# HTTP Model Server

You use `mlx-lm` to make an HTTP API for generating text with any supported
model. The HTTP API is intended to be similar to the [OpenAI chat
API](https://platform.openai.com/docs/api-reference).

> [!NOTE]  
> The MLX LM server is not recommended for production as it only implements
> basic security checks.

Start the server with: 

```shell
mlx_lm.server --model <path_to_model_or_hf_repo>
```

For example:

```shell
mlx_lm.server --model mlx-community/Mistral-7B-Instruct-v0.3-4bit
```

This will start a text generation server on port `8080` of the `localhost`
using Mistral 7B instruct. The model will be downloaded from the provided
Hugging Face repo if it is not already in the local cache.

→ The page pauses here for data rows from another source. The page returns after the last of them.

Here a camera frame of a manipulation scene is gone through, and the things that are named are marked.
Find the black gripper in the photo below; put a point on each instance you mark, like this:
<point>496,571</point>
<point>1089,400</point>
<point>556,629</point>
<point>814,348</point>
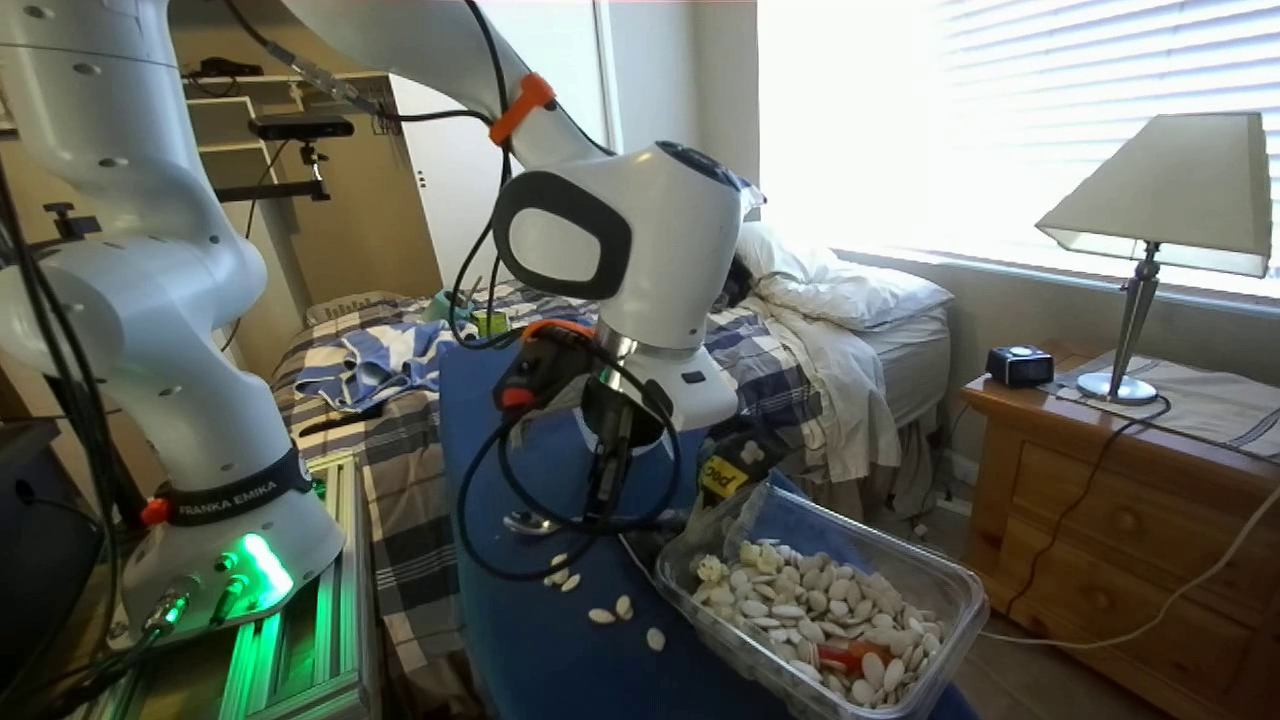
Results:
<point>618,426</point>

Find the silver metal spoon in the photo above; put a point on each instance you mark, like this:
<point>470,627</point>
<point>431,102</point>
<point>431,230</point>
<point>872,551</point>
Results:
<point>538,527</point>

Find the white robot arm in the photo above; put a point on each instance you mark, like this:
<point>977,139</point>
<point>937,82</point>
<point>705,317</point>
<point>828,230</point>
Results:
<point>98,96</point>

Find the black popcorn bag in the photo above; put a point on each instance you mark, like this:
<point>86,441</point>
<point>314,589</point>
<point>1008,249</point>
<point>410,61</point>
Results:
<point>725,465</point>

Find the blue ironing board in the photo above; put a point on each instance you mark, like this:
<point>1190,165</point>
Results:
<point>575,629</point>

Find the bed with plaid bedding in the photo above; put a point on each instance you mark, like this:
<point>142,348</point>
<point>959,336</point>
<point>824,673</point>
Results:
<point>852,400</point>

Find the white pillow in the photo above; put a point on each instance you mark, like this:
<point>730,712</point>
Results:
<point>835,290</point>

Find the clear plastic seed container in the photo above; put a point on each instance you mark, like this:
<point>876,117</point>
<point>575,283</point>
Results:
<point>835,618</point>

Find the black alarm clock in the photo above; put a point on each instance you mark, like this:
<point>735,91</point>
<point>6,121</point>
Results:
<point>1021,367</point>

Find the window blinds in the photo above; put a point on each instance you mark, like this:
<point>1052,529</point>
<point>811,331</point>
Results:
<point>1047,91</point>

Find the wooden nightstand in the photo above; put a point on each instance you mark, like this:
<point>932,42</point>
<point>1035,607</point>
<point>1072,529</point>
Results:
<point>1144,554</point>

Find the beige table lamp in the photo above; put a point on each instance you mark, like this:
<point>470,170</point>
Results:
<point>1190,190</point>

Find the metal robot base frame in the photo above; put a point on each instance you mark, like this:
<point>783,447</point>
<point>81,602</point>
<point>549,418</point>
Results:
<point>260,618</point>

To see a full list of options run:

```shell
mlx_lm.server --help
```

You can make a request to the model by running:

```shell
curl localhost:8080/v1/chat/completions \
  -H "Content-Type: application/json" \
  -d '{
     "messages": [{"role": "user", "content": "Say this is a test!"}],
     "temperature": 0.7
   }'
```

### Request Fields

- `messages`: An array of message objects representing the conversation
  history. Each message object should have a role (e.g. user, assistant) and
  content (the message text).

- `role_mapping`: (Optional) A dictionary to customize the role prefixes in
  the generated prompt. If not provided, the default mappings are used.

- `stop`: (Optional) An array of strings or a single string. Thesse are
  sequences of tokens on which the generation should stop.

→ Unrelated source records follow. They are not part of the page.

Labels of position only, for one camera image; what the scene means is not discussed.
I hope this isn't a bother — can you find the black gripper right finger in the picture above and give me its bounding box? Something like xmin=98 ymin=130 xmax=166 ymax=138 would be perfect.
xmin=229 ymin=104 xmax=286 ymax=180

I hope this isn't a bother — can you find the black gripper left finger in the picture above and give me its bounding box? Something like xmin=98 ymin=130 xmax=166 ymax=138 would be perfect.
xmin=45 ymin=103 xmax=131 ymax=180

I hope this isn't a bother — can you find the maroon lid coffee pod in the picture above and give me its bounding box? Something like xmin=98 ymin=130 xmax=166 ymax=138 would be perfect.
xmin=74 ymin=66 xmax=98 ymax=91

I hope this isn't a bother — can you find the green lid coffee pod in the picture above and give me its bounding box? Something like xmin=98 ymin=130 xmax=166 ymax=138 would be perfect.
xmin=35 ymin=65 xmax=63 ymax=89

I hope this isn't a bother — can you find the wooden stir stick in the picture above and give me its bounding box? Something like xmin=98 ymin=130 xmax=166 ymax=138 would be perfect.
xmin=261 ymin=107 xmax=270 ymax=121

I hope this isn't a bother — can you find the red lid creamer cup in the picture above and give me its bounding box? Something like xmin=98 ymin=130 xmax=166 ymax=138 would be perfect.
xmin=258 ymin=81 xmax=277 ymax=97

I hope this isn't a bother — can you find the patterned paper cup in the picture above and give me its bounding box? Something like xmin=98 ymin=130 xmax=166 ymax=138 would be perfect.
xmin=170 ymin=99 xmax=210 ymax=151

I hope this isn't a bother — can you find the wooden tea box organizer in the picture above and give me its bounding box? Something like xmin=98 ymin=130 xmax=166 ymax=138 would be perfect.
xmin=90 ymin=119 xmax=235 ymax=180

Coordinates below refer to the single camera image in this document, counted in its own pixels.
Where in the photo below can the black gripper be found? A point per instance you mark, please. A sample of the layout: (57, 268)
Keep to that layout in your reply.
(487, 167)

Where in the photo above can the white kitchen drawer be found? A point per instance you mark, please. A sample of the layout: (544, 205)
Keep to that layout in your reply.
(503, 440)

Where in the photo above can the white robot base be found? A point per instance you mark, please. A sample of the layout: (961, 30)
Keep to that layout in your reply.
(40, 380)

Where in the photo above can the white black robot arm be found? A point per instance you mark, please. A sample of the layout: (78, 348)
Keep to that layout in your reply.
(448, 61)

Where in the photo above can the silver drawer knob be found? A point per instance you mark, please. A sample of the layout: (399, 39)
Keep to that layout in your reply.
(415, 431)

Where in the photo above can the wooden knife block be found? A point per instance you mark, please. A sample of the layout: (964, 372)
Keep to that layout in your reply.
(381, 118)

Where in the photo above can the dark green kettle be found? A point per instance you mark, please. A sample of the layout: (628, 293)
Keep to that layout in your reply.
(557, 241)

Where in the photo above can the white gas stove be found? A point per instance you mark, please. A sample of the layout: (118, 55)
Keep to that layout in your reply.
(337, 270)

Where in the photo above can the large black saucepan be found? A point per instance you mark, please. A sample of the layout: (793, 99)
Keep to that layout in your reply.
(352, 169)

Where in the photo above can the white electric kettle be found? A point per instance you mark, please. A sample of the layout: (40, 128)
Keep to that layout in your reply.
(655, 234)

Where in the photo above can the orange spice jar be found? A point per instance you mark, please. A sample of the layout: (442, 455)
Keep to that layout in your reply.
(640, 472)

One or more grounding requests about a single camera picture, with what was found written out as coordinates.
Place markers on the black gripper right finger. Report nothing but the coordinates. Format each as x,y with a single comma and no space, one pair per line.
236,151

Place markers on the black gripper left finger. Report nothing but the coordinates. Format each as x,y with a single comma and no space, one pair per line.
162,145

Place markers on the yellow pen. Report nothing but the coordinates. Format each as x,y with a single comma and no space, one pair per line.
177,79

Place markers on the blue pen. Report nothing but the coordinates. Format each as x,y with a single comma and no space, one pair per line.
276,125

- `max_tokens`: (Optional) An integer specifying the maximum number of tokens
  to generate. Defaults to `100`.

- `stream`: (Optional) A boolean indicating if the response should be
  streamed. If true, responses are sent as they are generated. Defaults to
  false.

- `temperature`: (Optional) A float specifying the sampling temperature.
  Defaults to `1.0`.

- `top_p`: (Optional) A float specifying the nucleus sampling parameter.
  Defaults to `1.0`.

- `repetition_penalty`: (Optional) Applies a penalty to repeated tokens.
  Defaults to `1.0`.

- `repetition_context_size`: (Optional) The size of the context window for
  applying repetition penalty. Defaults to `20`.

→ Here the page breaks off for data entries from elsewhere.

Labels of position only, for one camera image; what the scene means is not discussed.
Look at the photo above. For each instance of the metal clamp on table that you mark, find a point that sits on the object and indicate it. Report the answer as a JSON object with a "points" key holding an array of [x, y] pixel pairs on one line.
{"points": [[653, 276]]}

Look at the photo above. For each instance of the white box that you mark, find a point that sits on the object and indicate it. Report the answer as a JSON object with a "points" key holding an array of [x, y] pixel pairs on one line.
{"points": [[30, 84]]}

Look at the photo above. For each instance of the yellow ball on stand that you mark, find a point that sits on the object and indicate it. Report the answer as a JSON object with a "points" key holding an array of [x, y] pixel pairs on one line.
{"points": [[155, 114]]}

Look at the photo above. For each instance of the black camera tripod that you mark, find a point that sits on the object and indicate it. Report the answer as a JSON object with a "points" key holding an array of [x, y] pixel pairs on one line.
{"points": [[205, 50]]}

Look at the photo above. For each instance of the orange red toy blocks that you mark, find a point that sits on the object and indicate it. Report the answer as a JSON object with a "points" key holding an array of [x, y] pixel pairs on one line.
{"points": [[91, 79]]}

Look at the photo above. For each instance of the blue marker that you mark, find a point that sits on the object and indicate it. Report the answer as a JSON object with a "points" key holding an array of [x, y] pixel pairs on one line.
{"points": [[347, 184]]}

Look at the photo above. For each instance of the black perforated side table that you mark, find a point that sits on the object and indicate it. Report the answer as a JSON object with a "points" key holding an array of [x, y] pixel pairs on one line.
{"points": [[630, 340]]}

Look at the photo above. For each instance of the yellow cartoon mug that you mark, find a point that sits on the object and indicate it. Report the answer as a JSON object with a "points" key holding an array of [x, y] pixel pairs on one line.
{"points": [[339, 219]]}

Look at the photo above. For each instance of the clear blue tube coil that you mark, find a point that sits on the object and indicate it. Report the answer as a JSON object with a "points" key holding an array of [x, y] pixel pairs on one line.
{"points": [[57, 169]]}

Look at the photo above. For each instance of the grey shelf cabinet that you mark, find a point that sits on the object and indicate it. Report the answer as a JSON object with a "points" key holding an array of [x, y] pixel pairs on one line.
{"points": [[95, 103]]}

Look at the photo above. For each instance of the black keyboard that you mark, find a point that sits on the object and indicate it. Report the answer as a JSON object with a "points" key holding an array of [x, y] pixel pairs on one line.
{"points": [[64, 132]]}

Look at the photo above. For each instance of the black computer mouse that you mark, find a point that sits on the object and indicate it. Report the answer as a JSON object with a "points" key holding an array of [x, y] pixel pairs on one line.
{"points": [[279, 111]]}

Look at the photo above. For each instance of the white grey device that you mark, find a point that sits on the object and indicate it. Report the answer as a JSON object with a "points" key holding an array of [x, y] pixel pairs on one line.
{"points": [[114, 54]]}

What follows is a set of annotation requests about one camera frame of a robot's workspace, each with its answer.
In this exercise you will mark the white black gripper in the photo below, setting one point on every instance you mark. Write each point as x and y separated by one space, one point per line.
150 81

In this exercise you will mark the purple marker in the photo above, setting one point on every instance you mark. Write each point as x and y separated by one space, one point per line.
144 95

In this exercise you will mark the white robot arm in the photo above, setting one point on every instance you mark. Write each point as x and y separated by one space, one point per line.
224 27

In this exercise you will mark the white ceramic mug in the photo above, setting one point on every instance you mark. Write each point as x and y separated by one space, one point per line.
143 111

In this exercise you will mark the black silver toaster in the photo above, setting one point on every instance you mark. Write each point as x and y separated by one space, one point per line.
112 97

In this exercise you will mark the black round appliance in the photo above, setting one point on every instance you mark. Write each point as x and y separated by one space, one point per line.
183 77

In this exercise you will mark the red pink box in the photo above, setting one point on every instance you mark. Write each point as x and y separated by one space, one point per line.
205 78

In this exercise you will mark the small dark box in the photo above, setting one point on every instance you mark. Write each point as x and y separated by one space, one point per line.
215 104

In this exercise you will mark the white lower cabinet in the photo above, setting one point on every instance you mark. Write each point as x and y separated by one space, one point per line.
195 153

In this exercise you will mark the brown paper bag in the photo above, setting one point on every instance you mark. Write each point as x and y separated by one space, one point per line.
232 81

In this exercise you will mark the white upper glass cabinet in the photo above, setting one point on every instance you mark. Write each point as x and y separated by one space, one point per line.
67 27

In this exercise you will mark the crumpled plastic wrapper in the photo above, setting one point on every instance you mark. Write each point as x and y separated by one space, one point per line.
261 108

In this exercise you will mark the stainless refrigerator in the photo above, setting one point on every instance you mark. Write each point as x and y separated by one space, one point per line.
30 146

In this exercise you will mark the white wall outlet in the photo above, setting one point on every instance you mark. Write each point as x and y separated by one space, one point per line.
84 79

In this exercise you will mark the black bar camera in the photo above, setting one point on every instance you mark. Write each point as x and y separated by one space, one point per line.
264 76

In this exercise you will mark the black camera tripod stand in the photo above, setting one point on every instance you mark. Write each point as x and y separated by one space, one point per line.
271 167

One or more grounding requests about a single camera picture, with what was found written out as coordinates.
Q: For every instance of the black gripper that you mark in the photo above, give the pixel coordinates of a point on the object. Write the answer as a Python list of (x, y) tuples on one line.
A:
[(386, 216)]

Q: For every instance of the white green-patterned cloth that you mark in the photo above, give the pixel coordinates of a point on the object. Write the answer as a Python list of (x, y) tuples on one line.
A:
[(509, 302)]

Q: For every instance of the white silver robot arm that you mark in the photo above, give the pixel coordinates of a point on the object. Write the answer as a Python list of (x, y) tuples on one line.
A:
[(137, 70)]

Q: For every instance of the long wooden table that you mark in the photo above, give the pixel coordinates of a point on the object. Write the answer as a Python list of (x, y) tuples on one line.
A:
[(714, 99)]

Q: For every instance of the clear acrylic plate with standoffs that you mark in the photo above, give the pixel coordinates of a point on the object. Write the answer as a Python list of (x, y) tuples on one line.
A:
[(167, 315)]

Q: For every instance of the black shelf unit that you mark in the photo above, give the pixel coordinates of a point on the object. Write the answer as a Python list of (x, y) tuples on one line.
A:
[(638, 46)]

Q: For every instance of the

- `logit_bias`: (Optional) A dictionary mapping token IDs to their bias
  values. Defaults to `None`.

- `logprobs`: (Optional) An integer specifying the number of top tokens and
  corresponding log probabilities to return for each output in the generated
  sequence. If set, this can be any value between 1 and 10, inclusive.

- `model`: (Optional) A string path to a local model or Hugging Face repo id.
  If the path is local is must be relative to the directory the server was
  started in.

- `adapters`: (Optional) A string path to low-rank adapters. The path must be
  rlative to the directory the server was started in.

### List Models

Use the `v1/models` endpoint to list available models:

```shell
curl localhost:8080/v1/models -H "Content-Type: application/json"
```

This will return a list of locally available models where each model in the
list contains the following fields:

- `"id"`: The Hugging Face repo id.
- `"created"`: A timestamp representing the model creation time.